WHAT TO PRODUCE:
Return the whole of the data exactly.

RECORDS SUPPLIED:
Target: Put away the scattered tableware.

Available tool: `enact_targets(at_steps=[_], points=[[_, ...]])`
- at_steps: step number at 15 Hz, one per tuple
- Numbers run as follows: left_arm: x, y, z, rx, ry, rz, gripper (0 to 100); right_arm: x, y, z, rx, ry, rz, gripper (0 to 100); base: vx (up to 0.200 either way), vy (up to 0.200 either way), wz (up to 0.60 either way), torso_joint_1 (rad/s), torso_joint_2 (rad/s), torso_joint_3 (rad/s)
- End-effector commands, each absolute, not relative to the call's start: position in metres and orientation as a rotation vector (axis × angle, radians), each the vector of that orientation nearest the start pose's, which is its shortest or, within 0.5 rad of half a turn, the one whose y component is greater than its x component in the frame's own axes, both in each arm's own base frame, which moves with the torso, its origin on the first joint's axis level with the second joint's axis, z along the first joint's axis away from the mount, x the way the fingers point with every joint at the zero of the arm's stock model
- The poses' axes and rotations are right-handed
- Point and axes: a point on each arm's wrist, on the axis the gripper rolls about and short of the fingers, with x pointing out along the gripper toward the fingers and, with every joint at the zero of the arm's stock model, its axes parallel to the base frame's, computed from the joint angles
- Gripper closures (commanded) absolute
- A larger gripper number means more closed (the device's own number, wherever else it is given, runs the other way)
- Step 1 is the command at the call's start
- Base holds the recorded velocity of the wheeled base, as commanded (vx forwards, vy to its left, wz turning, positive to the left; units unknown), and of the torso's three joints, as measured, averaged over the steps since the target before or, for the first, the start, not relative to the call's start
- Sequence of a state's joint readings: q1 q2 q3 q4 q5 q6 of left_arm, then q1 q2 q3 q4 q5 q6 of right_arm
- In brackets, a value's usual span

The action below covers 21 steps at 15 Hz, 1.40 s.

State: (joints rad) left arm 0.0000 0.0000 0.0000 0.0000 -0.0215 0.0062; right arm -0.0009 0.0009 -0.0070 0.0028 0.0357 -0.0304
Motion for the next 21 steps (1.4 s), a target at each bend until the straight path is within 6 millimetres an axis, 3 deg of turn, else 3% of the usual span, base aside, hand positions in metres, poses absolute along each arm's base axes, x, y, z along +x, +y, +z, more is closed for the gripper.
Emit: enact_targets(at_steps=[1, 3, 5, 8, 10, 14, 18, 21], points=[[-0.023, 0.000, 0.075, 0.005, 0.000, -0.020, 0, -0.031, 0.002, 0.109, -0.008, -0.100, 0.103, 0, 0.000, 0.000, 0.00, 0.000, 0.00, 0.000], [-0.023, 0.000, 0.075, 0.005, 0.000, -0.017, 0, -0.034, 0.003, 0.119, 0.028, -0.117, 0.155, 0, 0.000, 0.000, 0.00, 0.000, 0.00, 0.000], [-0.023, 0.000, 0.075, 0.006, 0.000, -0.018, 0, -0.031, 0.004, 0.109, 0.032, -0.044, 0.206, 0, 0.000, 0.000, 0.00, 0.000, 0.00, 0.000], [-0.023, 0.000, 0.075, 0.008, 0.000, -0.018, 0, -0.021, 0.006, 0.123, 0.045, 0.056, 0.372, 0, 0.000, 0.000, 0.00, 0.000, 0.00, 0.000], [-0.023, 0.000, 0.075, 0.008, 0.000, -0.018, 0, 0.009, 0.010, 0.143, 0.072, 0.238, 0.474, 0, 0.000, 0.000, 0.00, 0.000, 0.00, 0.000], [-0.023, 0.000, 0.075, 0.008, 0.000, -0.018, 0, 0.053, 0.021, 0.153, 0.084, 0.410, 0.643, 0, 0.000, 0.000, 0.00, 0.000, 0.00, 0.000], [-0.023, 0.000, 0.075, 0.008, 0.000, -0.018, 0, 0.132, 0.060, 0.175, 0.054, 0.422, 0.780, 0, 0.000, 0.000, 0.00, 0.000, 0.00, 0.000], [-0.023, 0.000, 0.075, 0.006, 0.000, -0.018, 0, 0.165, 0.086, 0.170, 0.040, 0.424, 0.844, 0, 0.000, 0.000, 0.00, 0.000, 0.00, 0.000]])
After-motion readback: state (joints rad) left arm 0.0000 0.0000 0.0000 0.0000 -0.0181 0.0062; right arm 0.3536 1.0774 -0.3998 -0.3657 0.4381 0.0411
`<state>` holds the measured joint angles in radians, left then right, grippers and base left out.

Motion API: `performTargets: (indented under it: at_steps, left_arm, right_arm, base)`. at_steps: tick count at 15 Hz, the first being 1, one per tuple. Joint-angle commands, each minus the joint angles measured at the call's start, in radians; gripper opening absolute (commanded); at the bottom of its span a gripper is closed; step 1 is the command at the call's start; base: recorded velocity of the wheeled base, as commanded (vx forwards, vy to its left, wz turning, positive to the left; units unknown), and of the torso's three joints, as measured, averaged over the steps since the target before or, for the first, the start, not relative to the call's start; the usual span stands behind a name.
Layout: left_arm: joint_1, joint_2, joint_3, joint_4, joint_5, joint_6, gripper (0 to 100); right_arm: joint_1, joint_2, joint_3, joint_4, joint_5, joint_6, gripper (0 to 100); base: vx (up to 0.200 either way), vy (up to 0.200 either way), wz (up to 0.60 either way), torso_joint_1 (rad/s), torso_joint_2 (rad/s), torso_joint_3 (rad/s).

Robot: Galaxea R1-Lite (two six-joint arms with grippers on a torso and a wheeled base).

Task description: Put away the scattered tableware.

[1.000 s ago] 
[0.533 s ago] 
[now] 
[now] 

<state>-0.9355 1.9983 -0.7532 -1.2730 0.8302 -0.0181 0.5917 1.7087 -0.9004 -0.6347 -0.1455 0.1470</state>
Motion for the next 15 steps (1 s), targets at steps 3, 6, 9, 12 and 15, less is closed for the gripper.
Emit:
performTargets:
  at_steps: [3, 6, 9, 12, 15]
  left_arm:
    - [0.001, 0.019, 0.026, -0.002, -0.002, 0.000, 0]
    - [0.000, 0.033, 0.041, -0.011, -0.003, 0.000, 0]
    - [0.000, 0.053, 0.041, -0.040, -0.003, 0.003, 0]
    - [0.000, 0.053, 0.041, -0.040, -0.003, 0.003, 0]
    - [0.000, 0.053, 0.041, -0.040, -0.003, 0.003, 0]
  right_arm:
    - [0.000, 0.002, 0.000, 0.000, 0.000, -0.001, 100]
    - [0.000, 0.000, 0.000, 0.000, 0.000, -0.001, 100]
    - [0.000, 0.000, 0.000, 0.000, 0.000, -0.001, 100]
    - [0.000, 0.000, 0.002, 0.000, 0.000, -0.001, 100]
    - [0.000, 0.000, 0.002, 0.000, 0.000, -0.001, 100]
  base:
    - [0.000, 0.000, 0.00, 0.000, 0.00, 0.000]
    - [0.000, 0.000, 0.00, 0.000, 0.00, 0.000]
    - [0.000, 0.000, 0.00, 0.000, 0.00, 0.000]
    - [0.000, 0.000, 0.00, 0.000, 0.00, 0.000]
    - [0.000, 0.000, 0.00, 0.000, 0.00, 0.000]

SOLUTION FOR THIS EXERCISE:
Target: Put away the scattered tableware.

Available tool: `enact_targets(at_steps=[_], points=[[_, ...]])`
- at_steps: step number at 15 Hz, one per tuple
- Numbers run as follows: left_arm: x, y, z, rx, ry, rz, gripper (0 to 100); right_arm: x, y, z, rx, ry, rz, gripper (0 to 100); base: vx (up to 0.200 either way), vy (up to 0.200 either way), wz (up to 0.60 either way), torso_joint_1 (rad/s), torso_joint_2 (rad/s), torso_joint_3 (rad/s)
- End-effector commands, each absolute, not relative to the call's start: position in metres and orientation as a rotation vector (axis × angle, radians), each the vector of that orientation nearest the start pose's, which is its shortest or, within 0.5 rad of half a turn, the one whose y component is greater than its x component in the frame's own axes, both in each arm's own base frame, which moves with the torso, its origin on the first joint's axis level with the second joint's axis, z along the first joint's axis away from the mount, x the way the fingers point with every joint at the zero of the arm's stock model
- The poses' axes and rotations are right-handed
- Point and axes: a point on each arm's wrist, on the axis the gripper rolls about and short of the fingers, with x pointing out along the gripper toward the fingers and, with every joint at the zero of the arm's stock model, its axes parallel to the base frame's, computed from the joint angles
- Gripper closures (commanded) absolute
- A larger gripper number means more closed (the device's own number, wherever else it is given, runs the other way)
- Step 1 is the command at the call's start
- Base holds the recorded velocity of the wheeled base, as commanded (vx forwards, vy to its left, wz turning, positive to the left; units unknown), and of the torso's three joints, as measured, averaged over the steps since the target before or, for the first, the start, not relative to the call's start
- Sequence of a state's joint readings: q1 q2 q3 q4 q5 q6 of left_arm, then q1 q2 q3 q4 q5 q6 of right_arm
- In brackets, a value's usual span

The action below covers 21 steps at 15 Hz, 1.40 s.

State: (joints rad) left arm 0.0000 0.0000 0.0000 0.0000 -0.0215 0.0062; right arm -0.0009 0.0009 -0.0070 0.0028 0.0357 -0.0304
Motion for the next 21 steps (1.4 s), a target at each bend until the straight path is within 6 millimetres an axis, 3 deg of turn, else 3% of the usual span, base aside, hand positions in metres, poses absolute along each arm's base axes, x, y, z along +x, +y, +z, more is closed for the gripper.
Emit: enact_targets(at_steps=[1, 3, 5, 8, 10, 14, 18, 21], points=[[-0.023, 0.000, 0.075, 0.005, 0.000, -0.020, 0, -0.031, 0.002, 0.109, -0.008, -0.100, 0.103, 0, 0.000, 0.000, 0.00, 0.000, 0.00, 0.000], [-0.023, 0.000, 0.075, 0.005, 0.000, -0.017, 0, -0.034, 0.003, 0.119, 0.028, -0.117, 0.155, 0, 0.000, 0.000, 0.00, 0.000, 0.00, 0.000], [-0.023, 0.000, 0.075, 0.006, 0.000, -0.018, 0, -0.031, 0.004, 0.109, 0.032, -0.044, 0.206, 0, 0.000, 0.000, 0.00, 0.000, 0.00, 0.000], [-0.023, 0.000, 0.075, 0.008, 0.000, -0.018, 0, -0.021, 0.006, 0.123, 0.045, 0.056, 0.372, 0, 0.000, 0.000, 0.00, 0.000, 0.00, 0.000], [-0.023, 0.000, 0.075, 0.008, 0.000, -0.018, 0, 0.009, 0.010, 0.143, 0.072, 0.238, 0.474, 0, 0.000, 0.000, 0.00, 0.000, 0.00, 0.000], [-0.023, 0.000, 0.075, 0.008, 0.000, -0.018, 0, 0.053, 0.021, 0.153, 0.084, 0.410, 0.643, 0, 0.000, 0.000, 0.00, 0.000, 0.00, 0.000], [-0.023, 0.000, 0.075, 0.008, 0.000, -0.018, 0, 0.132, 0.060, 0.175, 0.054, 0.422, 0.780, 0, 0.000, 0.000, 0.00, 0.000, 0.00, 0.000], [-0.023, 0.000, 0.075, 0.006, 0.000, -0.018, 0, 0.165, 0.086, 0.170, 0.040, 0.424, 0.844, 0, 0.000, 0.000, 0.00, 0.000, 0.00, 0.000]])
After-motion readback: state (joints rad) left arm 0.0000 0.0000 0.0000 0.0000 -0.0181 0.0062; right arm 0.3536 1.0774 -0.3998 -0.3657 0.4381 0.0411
`<state>` holds the measured joint angles in radians, left then right, grippers and base left out.

Motion API: `performTargets: (indented under it: at_steps, left_arm, right_arm, base)`. at_steps: tick count at 15 Hz, the first being 1, one per tuple. Joint-angle commands, each minus the joint angles measured at the call's start, in radians; gripper opening absolute (commanded); at the bottom of its span a gripper is closed; step 1 is the command at the call's start; base: recorded velocity of the wheeled base, as commanded (vx forwards, vy to its left, wz turning, positive to the left; units unknown), and of the torso's three joints, as measured, averaged over the steps since the target before or, for the first, the start, not relative to the call's start; the usual span stands behind a name.
Layout: left_arm: joint_1, joint_2, joint_3, joint_4, joint_5, joint_6, gripper (0 to 100); right_arm: joint_1, joint_2, joint_3, joint_4, joint_5, joint_6, gripper (0 to 100); base: vx (up to 0.200 either way), vy (up to 0.200 either way), wz (up to 0.60 either way), torso_joint_1 (rad/s), torso_joint_2 (rad/s), torso_joint_3 (rad/s).

Robot: Galaxea R1-Lite (two six-joint arms with grippers on a torso and a wheeled base).

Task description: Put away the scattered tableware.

[1.000 s ago] 
[0.533 s ago] 
[now] 
[now] 

<state>-0.9355 1.9983 -0.7532 -1.2730 0.8302 -0.0181 0.5917 1.7087 -0.9004 -0.6347 -0.1455 0.1470</state>
Motion for the next 15 steps (1 s), targets at steps 3, 6, 9, 12 and 15, less is closed for the gripper.
Emit:
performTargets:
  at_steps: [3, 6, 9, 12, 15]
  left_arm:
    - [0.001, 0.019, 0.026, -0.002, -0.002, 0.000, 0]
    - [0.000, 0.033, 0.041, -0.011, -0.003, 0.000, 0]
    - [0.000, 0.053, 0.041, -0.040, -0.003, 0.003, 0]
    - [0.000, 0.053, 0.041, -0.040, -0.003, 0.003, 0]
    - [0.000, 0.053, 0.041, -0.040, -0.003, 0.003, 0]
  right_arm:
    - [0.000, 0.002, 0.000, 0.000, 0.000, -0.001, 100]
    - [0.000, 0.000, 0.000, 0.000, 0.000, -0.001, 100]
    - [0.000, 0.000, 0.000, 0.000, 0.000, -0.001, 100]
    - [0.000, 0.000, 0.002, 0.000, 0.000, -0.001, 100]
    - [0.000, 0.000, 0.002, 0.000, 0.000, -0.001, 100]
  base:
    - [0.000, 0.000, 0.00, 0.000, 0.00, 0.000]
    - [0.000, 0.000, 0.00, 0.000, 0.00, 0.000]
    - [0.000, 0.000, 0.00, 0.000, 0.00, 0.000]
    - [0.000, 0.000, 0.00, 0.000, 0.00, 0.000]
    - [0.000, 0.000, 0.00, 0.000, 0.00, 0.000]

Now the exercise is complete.